Having come of age in the CIA culture where recruiting a KGB spy was almost impossible, H.K. Roy thought he’d hit the jackpot at the tail end of the Cold War. It was 1989 and a contact introduced Roy to a Russian officer in Southern Europe who wanted to share his secrets. But was the KGB spy a dangle? A threat? Or the opportunity of a lifetime?

H. K. Roy, former CIA officer
H.K. Roy

H.K. was circumspect during their first meeting. "Like me, the man got right to the point; in a hushed voice, he said he wished to work in place for American intelligence against the KGB in exchange for hard currency; alternately, he would submit to a full one-time debriefing and share all of his KGB secrets with me,"  he recalled in American Spy.

The CIA operative thought it might be Christmas. H.K. photocopied the man's documents, jotted down an address and details, and checked whether CIA HQ had any operational interest. He was stunned when the answer came back: ‘No’. With the Berlin Wall teetering and Russia perilously close to collapse, the CIA's Soviet-East European Division chief sent a cable telling CIA operations officers that the threat from Russia had "all but disappeared" so they should stand down on Soviet targets. 

Russian Bear

Short-sighted? Naive? Undoubtedly, but hindsight is often 20-20. H.K. gave his Soviet contact the bad news, offered to buy the man’s paratrooper’s watch for $25, and picked up a one-time debriefing for free as a bonus. H.K. reported all to CIA HQ but there was no response. 

For now, the CIA considered the Soviet Bear tamed. It made H.K. long for the glory days of old when he’d once used his wife as ‘bait’ to attract another KGB recruit into the ‘kill zone’. During that operation, the air crackled with danger and excitement.

Balkan Betrayals, True Spies podcast
Listen to H.K. Roy’s Balkan Betrayals, Part One & Two

SADRAT: How to recruit a Russian spy

When CIA officers want to recruit a spy, they follow the handy acronym SADRAT - Spot, Assess, Develop, Recruit, Agent Handling, and Terminate. It would come in handy when H.K. Roy and his first wife, Stacy, were living in Latin America.

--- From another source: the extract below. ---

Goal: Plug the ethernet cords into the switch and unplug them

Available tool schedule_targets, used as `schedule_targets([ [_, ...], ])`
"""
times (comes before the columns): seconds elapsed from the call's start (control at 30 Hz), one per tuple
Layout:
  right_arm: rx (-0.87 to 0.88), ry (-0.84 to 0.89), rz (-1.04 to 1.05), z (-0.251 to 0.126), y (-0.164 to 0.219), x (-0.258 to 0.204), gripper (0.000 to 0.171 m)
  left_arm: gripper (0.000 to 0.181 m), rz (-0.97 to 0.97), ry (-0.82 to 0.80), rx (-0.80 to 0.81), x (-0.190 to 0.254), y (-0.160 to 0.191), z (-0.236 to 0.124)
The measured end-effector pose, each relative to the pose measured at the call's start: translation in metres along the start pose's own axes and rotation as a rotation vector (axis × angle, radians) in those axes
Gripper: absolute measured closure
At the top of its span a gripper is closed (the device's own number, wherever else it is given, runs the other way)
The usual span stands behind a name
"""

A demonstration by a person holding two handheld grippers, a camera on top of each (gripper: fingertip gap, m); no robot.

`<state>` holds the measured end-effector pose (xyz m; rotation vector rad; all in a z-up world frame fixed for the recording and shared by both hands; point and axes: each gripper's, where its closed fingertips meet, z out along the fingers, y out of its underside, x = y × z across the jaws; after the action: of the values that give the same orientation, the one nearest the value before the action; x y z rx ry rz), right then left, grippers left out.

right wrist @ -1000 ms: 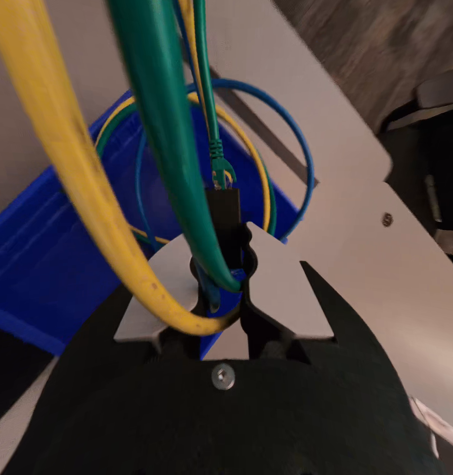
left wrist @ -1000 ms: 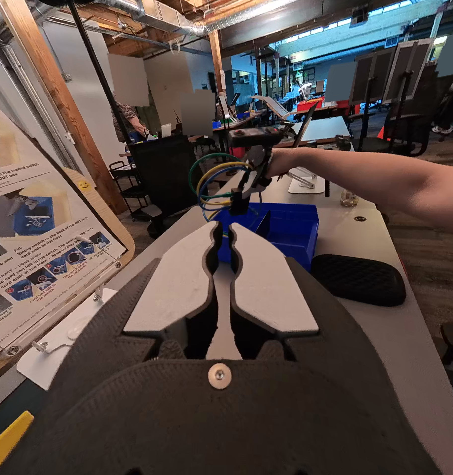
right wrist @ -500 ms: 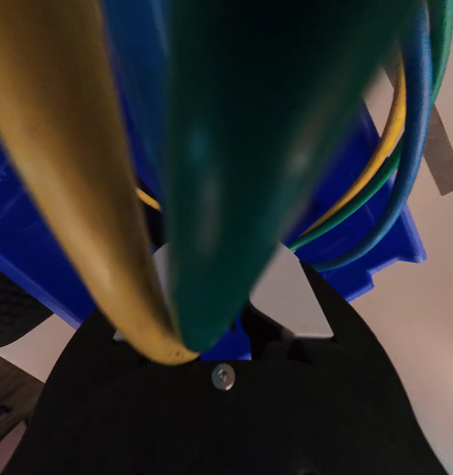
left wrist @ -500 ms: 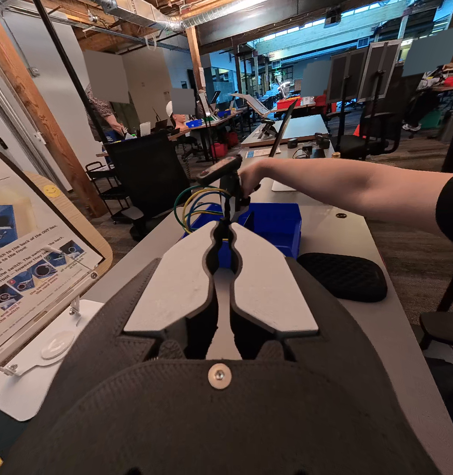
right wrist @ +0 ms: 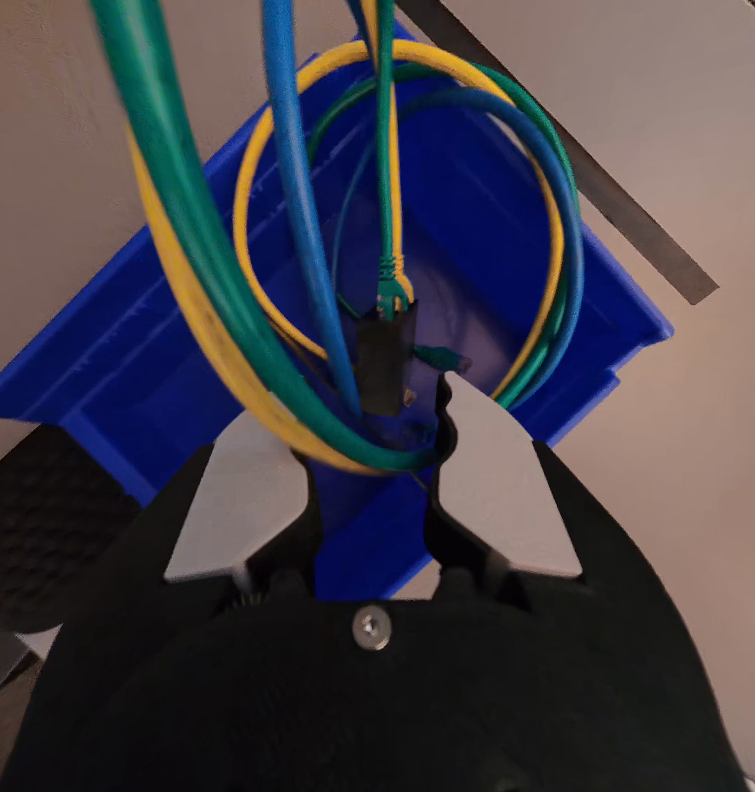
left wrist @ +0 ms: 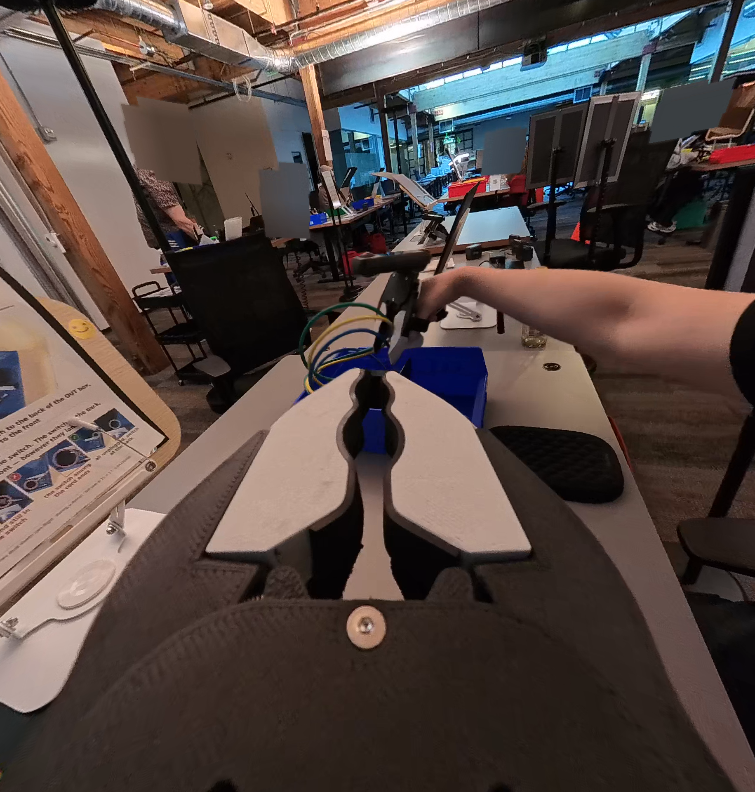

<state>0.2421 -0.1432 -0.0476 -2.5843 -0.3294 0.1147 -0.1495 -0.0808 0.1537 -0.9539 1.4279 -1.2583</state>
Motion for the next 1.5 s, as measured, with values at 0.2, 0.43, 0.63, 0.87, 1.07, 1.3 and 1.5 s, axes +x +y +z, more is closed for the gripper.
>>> schedule_targets([
  [0.2, 0.043, 0.027, -0.025, -0.021, 0.005, -0.018, 0.117, 0.178, -0.03, -0.007, 0.064, 0.001, -0.013, -0.016],
  [0.43, 0.17, 0.151, 0.029, -0.06, 0.027, -0.02, 0.109, 0.167, -0.055, -0.191, 0.046, 0.006, -0.026, -0.05],
  [0.63, 0.282, 0.182, 0.143, -0.087, 0.074, -0.035, 0.107, 0.159, -0.142, -0.314, 0.051, 0.037, -0.032, -0.1],
  [0.87, 0.302, 0.237, 0.294, -0.075, 0.136, -0.041, 0.101, 0.134, -0.139, -0.863, -0.29, -0.015, 0.027, -0.241],
  [1.07, 0.432, 0.306, 0.484, -0.048, 0.133, -0.029, 0.103, 0.135, -0.407, -0.964, -0.185, -0.097, 0.086, -0.321],
  [1.3, 0.446, 0.327, 0.625, -0.01, 0.139, -0.026, 0.144, 0.104, -0.46, -1.066, -0.305, -0.126, 0.19, -0.328],
  [1.5, 0.484, 0.342, 0.741, -0.01, 0.141, -0.019, 0.158, 0.125, -0.515, -1.131, -0.419, -0.143, 0.244, -0.344],
])
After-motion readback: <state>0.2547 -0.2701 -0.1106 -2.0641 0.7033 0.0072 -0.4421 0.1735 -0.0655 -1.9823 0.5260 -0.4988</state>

Ahead of one diplomatic reception, H.K. briefed Stacy on a classic honey trap plan. They need to keep an eye out for ‘Boris Gudenov', a Soviet first secretary and golden-boy on the fast-track to the top. Boris was known for his wandering eye and would likely arrive without his wife. Stacy’s job was to stand tall in the designated ‘kill zone’ while H.K. waited in the shadows for Boris to pounce. Game on. Within minutes Boris and Stacy were chatting, giving H.K. an excuse to join his wife and their new friend.

H.K. may have been the first American spy to approach Boris one-on-one but the CIA had talent-spotted Boris years earlier and kept tabs on his career. The Agency knew all about Boris’ extra-marital affair and risk-taking nature. Once Boris was vetted, it was time for H.K. to complete Step 2: Arrange a ‘chance’ encounter so he could assess Boris. Check. Discreet contact had been made.

Step 3 (Develop) was now in the play. It was time for H.K. to have a sustained and meaningful conversation with Boris, but how? H.K would need to arrange a ‘bump’ - an 'accidental' meeting at a public place that would allow H.K. to secure a much-coveted second meeting with Boris to continue the conversation and build a relationship. H.K. was tipped off that Boris had a doctor's appointment in a clinic across the street from the CIA station. It was time for another accidental meeting.

The coincidence led naturally to lunch and an invitation to an open-day reception at the Soviet Embassy attended by hundreds of other foreign expats. Boris even brought H.K. back to the 'secret room' where the embassy bartender poured rounds of vodka in defiance of Mikhail Gorbachev’s anti-alcohol campaign. "Much of our time was spent swapping jokes and lies,” Roy recalled, “along with accusing each other's service of clearly being the more heinous." 

Russian vodka
‘Vashe zdorov'ye!’


Bottoms up!

The CIA-KGB relationship evolved to the point where H.K. Roy would meet Boris for drinks then occasionally duck out to the bathroom stall to jot down notes. CIA HQ would respond to Roy's regular updates with a big-picture analysis and suggestions about how to move the relationship forward.

“It was the most fun Spy vs. Spy experience of my career. But after nearly three years of progress, the correct decision was made to stand down on making any kind of recruitment approach,” H.K. said. Why? Boris never evinced any real vulnerabilities to indicate he would be amenable to a recruitment pitch. In the CIA’s assessment, Boris would always be a loyal Soviet officer.

The groundwork was laid though. Should Boris ever reach the point where he ‘mentally defected’, Boris knew who to call. As luck would have it, another opportunity soon presented itself and H.K. Roy was back in the spying game. 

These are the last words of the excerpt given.